Dice alguien que, al acercarse el año dos mil, el monstruo podría decidir revelarse; y me pregunto, no sin incomodidad, qué fiera podría salir, enorme, eterna, silenciosa, de la puerta que está en el fondo del lago escocés.
``¿Usted ama los perros?'', me pregunta un amigo a quien hablo de usted. Acabo de leer el artículo de Vincenzo Consolo, y mi sentido del deber me inclina a la generosidad. Debería decir que por los perros pierdo el sueño, escribo sonetos y compro bizcochos. No sería del todo cierto. Diría que los perros me turban. Son animales misteriosos. Si bien, como se ha notado, los perros no se parecen a los seres humanos, su comportamiento es extrañamente antropomorfo. Parece que el perro es un aliado del hombre que está preparándose para los exámenes hacia una buena, suculenta reencarnación. Si le va bien, se vuelve simio.
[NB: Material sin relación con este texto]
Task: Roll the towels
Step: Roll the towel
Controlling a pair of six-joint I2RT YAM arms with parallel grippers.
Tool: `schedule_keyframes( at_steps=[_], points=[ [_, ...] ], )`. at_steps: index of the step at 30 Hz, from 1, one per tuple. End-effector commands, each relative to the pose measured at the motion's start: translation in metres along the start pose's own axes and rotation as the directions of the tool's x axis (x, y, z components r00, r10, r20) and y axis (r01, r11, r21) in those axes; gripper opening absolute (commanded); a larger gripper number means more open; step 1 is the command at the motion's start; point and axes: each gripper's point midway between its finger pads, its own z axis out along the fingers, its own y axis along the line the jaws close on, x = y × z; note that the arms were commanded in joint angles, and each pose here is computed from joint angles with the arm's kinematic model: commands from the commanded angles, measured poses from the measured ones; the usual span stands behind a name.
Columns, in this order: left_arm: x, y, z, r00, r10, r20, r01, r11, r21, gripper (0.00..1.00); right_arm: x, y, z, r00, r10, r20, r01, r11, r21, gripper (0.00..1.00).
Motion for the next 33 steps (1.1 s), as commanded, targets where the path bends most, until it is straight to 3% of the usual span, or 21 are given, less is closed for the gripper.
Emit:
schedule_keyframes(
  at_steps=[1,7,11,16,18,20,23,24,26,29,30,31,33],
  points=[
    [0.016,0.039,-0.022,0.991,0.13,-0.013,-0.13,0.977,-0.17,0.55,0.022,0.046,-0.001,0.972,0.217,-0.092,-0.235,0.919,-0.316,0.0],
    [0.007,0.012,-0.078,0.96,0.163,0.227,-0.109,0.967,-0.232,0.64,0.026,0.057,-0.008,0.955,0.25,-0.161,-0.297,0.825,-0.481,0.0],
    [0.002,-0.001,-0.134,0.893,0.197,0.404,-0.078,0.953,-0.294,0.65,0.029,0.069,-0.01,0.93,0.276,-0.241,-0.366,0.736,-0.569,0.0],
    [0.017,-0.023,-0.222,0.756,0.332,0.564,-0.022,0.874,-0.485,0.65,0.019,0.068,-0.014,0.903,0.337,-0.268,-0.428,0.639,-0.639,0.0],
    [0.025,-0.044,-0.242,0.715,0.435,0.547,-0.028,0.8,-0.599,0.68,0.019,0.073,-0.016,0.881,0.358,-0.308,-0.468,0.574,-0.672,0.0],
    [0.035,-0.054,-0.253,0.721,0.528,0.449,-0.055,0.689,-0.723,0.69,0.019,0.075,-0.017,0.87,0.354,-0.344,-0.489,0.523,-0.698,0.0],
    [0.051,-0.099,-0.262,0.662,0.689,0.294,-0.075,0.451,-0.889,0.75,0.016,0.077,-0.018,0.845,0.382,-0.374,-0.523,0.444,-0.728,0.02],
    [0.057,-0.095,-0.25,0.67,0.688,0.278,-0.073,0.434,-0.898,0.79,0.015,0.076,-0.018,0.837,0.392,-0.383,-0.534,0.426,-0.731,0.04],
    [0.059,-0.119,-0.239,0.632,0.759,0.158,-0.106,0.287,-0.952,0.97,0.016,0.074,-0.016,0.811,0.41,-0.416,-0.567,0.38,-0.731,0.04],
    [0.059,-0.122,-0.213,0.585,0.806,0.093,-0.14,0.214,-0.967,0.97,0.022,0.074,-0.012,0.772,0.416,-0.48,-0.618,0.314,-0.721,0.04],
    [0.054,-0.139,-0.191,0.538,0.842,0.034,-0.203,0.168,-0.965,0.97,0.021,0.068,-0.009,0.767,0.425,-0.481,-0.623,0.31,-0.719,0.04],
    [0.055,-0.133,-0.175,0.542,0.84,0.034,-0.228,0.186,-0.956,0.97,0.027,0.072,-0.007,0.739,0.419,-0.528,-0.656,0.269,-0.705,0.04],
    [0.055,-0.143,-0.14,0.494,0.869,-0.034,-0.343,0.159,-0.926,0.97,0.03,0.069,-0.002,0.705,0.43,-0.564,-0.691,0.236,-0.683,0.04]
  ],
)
Deploro la tendencia de los perros a tratar al hombre como un ser superior. He visto perros que también me miraban con reverencia. Exagerados. Deploro la tendencia de los perros a realizar buenas acciones. Ningún gato haría buenas acciones. Si se lo dejara hacer, el perro estudiaría para servir en la cruz roja. Y sin embargo el perro tiene algo de fascinante. No sabría cómo definirlo. ¿Quizá son ángeles inclinados al mal?
Tienen algo de los frustrados, y una vanidad que diría insincera; seguramente los echaron del paraíso porque se contaban historias inconvenientes. Los perros me hacen pensar en esos extraordinarios bufones que hacen escenas para desternillarse y nunca ríen. Los perros son seres un poco melancólicos, y tienen el arte de provocar sentimientos de culpa. ¿Son esclavos o patrones secretos? Recuerdo que O. Henry, para señalar hombres proclives a una razonable depresión, los llamaba ``hombres que llevan de paseo a los perros''.
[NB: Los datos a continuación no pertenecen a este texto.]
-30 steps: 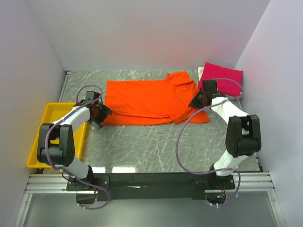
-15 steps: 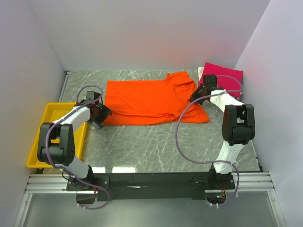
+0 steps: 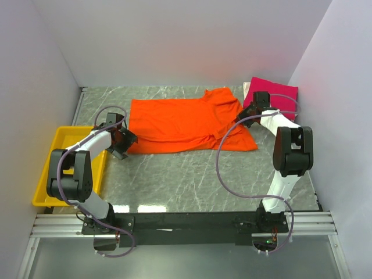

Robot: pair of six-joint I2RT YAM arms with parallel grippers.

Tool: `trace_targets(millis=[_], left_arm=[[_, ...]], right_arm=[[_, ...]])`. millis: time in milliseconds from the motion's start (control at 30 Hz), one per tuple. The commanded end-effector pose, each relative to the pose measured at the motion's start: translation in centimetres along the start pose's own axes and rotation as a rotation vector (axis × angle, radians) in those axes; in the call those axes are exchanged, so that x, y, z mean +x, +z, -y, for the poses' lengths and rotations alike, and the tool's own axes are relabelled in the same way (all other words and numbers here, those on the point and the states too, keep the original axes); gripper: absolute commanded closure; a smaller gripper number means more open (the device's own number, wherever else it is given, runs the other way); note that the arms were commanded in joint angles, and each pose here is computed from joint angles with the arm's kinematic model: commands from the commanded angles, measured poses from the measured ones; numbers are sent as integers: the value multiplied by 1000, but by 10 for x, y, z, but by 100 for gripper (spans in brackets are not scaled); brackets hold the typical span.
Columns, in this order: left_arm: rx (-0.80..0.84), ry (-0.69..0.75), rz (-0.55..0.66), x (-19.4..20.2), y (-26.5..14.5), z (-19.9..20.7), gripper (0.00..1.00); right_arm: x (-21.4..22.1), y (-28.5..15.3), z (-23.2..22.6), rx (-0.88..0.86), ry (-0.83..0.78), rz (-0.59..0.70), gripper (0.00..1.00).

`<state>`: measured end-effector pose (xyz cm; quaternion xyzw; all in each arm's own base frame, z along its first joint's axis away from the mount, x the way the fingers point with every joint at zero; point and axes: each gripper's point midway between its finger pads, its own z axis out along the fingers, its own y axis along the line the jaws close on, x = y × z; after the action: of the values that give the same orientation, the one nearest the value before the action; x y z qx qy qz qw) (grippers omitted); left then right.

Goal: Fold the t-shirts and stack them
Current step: Fold the tshirt

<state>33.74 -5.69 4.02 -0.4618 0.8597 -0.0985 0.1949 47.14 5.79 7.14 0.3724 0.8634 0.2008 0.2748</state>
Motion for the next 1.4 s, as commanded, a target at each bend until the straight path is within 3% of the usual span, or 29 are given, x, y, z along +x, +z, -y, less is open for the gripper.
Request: trace_targets(millis=[0,233,700,1133,1367], left_arm=[[29,6,28,-9,-9,14,20],[33,-60,71,-31,-23,43,20],[-126,-186,48,-35,27,52,44],[-102,-197,55,-44,21,69,45],[-148,-209,33,-39,33,63,60]], right_arm=[[-21,-6,-6,-38,23,62,100],[-14,-8,-3,-55,5,47,100],[-10,-12,-6,-78,-13,34,100],[-8,-17,-9,-98,-16,36,100],[-8,-18,-10,-102,-18,37,100]])
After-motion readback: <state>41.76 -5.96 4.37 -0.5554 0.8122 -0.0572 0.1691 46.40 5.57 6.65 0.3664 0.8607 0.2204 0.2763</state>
Quizás entiendo en qué consiste la difícil fascinación por el perro, y también por qué Vincenzo Consolo los tiene en tanta estima. Los perros han dejado hace siglos de ser animales, en la misma medida en que se llama animales a los tigres y las jirafas. El perro ha renunciado a todos los términos de su calificación psicológica, y se ha convertido en otras cosas. ¿Qué cosa? Osaría decir que se ha vuelto un síntoma. El perro-animal, simpático y fantasioso alborotador, ya no existe; en su lugar tenemos este extraño producto no rigurosamente genético de las inquietudes, de las incomodidades, de los malhumores, de las extravagancias, de los despechos del hombre incivilizado.
El perro de hoy sale de nuestros sueños, como las pesadillas y los fantasmas, pero también ciertas figuras angélicas, admirables aunque innaturales. Por esto: hubo milenios en que el perro fue ``natural'', como el agua y la flor; pero hoy no es natural, es como nosotros: un artificial descubrimiento, una invención. Quizás hombre y perro son los únicos seres en el mundo que han conseguido una total, irreparable innaturalidad. El perro es nuestra neurosis, el símbolo de algo que nunca podemos amar lo suficiente; ¿y qué tipo de enfermedad somos nosotros para el perro? Una enfermedad que lo ha vuelto esclavo.